## Your task
Scan the records for "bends". Report each line that includes it.

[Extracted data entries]

============

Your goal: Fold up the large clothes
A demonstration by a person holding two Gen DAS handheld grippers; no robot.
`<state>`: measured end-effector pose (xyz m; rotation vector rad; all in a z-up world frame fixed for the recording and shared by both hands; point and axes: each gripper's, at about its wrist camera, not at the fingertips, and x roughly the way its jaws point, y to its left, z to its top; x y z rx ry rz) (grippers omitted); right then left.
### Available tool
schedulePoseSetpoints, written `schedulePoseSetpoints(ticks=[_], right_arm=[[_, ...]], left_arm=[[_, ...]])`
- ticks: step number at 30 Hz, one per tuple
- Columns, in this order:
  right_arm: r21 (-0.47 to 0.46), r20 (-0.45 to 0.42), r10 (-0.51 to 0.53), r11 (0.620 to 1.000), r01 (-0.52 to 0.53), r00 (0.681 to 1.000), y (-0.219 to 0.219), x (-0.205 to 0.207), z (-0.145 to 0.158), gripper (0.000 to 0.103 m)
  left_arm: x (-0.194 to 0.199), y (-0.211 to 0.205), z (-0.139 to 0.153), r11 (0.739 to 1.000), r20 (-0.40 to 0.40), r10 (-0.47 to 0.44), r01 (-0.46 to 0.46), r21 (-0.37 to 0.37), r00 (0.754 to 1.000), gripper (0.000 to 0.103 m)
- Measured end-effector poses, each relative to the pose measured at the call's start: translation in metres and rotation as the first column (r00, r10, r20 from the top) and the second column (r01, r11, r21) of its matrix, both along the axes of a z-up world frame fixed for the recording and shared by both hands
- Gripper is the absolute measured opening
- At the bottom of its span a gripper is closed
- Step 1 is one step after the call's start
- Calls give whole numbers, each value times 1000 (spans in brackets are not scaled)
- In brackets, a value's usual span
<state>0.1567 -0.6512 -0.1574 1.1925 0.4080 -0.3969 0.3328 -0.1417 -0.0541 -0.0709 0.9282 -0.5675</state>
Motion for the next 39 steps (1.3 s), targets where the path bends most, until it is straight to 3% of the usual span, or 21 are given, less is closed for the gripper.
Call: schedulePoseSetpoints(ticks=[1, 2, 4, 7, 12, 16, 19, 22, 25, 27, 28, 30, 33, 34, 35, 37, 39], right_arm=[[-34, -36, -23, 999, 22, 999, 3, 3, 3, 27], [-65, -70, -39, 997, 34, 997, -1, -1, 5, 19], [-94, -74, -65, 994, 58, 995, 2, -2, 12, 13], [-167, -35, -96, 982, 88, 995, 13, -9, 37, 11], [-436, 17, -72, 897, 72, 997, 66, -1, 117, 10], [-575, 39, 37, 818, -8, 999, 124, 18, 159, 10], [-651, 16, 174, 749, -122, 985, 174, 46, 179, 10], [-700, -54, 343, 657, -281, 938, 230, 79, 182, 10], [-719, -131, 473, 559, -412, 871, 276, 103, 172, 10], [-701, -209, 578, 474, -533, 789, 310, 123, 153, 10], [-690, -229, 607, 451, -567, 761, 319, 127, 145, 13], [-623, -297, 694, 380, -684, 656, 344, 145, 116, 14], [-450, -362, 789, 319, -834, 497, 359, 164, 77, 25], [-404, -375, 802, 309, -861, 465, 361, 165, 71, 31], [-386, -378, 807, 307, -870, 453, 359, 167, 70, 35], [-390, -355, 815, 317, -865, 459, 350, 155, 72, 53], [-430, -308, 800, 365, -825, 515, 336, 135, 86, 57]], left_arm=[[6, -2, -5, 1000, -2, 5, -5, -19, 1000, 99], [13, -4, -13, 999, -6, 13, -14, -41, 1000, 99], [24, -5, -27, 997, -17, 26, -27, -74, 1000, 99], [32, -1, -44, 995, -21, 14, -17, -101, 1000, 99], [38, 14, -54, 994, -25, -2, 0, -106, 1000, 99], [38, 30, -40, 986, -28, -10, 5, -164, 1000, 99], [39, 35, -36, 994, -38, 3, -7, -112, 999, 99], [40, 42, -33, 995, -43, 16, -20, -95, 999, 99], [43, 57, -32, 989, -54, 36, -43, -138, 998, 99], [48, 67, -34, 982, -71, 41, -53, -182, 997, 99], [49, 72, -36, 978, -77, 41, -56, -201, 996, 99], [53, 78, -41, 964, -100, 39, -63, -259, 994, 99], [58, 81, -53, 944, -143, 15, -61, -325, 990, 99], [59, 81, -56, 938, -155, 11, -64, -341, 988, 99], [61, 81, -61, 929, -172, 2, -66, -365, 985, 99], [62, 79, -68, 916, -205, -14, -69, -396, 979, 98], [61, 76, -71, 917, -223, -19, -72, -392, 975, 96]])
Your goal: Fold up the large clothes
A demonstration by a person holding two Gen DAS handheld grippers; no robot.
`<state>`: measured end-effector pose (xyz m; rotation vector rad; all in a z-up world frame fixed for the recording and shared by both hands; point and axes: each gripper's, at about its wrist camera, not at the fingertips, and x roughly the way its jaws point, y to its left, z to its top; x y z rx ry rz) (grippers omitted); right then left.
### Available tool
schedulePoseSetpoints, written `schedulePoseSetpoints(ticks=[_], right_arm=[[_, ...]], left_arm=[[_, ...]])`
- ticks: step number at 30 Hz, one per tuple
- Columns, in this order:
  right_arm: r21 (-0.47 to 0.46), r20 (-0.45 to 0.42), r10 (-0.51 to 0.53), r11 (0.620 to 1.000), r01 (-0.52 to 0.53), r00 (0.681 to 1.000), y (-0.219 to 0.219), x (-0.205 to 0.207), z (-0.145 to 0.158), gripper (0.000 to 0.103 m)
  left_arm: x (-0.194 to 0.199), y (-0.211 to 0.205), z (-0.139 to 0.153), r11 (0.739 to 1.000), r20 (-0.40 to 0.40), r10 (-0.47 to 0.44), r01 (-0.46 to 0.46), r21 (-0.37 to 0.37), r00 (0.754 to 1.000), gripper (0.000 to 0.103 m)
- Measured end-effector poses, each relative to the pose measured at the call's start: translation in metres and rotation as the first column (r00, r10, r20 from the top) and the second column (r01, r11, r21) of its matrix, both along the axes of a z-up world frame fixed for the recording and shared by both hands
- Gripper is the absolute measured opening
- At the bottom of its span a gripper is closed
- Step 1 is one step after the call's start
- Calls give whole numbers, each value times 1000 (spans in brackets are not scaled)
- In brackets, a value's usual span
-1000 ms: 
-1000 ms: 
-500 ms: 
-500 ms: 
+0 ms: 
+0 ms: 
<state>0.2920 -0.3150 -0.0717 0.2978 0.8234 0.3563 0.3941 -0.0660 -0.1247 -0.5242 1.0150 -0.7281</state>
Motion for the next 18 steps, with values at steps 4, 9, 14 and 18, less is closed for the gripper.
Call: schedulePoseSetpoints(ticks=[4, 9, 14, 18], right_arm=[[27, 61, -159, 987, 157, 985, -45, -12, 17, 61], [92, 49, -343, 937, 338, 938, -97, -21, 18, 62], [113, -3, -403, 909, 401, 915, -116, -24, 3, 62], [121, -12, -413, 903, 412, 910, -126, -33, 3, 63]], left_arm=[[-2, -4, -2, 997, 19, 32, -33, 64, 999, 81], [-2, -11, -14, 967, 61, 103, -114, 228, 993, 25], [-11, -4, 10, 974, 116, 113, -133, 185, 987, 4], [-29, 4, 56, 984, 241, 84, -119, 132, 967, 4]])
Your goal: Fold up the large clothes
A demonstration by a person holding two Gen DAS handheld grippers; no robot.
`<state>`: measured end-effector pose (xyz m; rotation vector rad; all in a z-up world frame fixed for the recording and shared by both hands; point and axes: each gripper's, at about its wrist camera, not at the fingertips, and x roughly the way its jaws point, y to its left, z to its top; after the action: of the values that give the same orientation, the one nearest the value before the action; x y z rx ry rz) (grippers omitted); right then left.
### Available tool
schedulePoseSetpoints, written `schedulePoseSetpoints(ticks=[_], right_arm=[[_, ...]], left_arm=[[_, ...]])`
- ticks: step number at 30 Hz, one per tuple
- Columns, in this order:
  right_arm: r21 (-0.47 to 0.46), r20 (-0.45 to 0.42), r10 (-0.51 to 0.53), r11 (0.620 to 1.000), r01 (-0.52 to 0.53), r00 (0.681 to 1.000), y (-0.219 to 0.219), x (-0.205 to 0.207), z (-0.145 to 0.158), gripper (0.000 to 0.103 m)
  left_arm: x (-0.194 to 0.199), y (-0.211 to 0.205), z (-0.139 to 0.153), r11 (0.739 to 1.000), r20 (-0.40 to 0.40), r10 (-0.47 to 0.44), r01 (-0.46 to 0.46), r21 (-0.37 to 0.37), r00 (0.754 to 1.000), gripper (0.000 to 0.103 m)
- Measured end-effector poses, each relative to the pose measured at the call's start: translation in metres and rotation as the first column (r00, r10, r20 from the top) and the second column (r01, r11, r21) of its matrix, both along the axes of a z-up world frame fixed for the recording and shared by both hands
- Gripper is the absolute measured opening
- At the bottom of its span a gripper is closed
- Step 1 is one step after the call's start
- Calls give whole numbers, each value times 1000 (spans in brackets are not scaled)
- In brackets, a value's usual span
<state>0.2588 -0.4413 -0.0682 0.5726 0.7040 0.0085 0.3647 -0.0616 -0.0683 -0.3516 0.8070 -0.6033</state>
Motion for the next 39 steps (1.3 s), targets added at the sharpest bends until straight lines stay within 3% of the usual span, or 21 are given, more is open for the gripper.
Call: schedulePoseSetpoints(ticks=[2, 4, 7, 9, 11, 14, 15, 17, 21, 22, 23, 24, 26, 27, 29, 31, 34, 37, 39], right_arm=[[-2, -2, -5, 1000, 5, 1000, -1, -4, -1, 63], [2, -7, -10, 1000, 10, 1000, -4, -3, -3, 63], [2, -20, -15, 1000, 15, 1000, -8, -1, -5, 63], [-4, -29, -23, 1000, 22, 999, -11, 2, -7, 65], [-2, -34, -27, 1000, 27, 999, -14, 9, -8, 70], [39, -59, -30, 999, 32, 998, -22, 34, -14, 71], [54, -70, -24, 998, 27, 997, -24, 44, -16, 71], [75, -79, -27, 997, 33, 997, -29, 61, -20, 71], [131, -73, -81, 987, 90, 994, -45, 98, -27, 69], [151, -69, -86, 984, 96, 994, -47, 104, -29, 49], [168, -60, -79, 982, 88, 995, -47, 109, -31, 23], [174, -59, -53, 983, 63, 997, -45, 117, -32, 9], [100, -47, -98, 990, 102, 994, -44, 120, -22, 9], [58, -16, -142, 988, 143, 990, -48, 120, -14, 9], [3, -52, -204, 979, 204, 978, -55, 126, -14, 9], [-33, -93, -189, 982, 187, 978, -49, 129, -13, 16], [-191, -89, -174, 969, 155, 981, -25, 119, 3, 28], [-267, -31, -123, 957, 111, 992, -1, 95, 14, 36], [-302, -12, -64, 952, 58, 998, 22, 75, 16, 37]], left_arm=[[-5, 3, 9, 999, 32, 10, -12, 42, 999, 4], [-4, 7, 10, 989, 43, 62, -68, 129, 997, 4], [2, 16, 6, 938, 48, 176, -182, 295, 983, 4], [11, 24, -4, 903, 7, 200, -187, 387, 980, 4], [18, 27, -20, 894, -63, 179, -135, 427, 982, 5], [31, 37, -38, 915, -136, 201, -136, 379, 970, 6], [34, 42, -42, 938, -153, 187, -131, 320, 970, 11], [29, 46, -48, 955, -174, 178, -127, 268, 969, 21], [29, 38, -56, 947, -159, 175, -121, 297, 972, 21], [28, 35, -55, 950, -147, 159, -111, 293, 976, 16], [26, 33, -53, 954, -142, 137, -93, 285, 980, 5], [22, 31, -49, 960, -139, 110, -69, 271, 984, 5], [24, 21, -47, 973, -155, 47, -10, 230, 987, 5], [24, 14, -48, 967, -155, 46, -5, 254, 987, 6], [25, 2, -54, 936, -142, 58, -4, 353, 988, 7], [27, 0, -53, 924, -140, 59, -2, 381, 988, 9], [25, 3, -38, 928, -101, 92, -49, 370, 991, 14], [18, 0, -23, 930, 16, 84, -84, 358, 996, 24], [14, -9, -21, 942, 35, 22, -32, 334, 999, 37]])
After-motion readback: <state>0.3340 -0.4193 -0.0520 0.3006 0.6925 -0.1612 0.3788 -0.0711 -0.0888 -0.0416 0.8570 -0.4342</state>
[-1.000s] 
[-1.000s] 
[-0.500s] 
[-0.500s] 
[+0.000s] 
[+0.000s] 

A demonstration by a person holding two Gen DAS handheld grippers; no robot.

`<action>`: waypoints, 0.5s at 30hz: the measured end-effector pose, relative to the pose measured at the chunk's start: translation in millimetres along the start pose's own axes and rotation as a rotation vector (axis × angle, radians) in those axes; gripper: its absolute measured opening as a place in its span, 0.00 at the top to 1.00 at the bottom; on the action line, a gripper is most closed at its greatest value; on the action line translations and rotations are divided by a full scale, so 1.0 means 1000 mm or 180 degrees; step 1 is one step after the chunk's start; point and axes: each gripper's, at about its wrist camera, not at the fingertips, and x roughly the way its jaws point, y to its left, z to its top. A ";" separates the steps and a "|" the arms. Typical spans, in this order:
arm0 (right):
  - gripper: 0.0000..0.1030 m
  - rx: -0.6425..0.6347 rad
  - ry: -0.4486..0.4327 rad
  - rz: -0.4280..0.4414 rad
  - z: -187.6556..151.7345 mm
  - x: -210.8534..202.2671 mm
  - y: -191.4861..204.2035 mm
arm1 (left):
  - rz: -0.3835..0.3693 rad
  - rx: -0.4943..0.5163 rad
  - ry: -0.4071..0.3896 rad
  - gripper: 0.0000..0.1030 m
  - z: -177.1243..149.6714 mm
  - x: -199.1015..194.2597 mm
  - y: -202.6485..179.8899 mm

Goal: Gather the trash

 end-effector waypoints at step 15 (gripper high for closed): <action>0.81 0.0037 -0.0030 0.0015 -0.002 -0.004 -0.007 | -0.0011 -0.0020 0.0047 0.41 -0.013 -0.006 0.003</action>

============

## Response below
Motion for the next 39 steps (1.3 s), targets where the path bends most, until it is straight to 3% of the usual span, or 21 are given, less is closed for the gripper.
Motion for the next 39 steps (1.3 s), targets added at the sharpest bends until straight lines stay within 3% of the usual span, or 21 are given, more is open for the gripper.

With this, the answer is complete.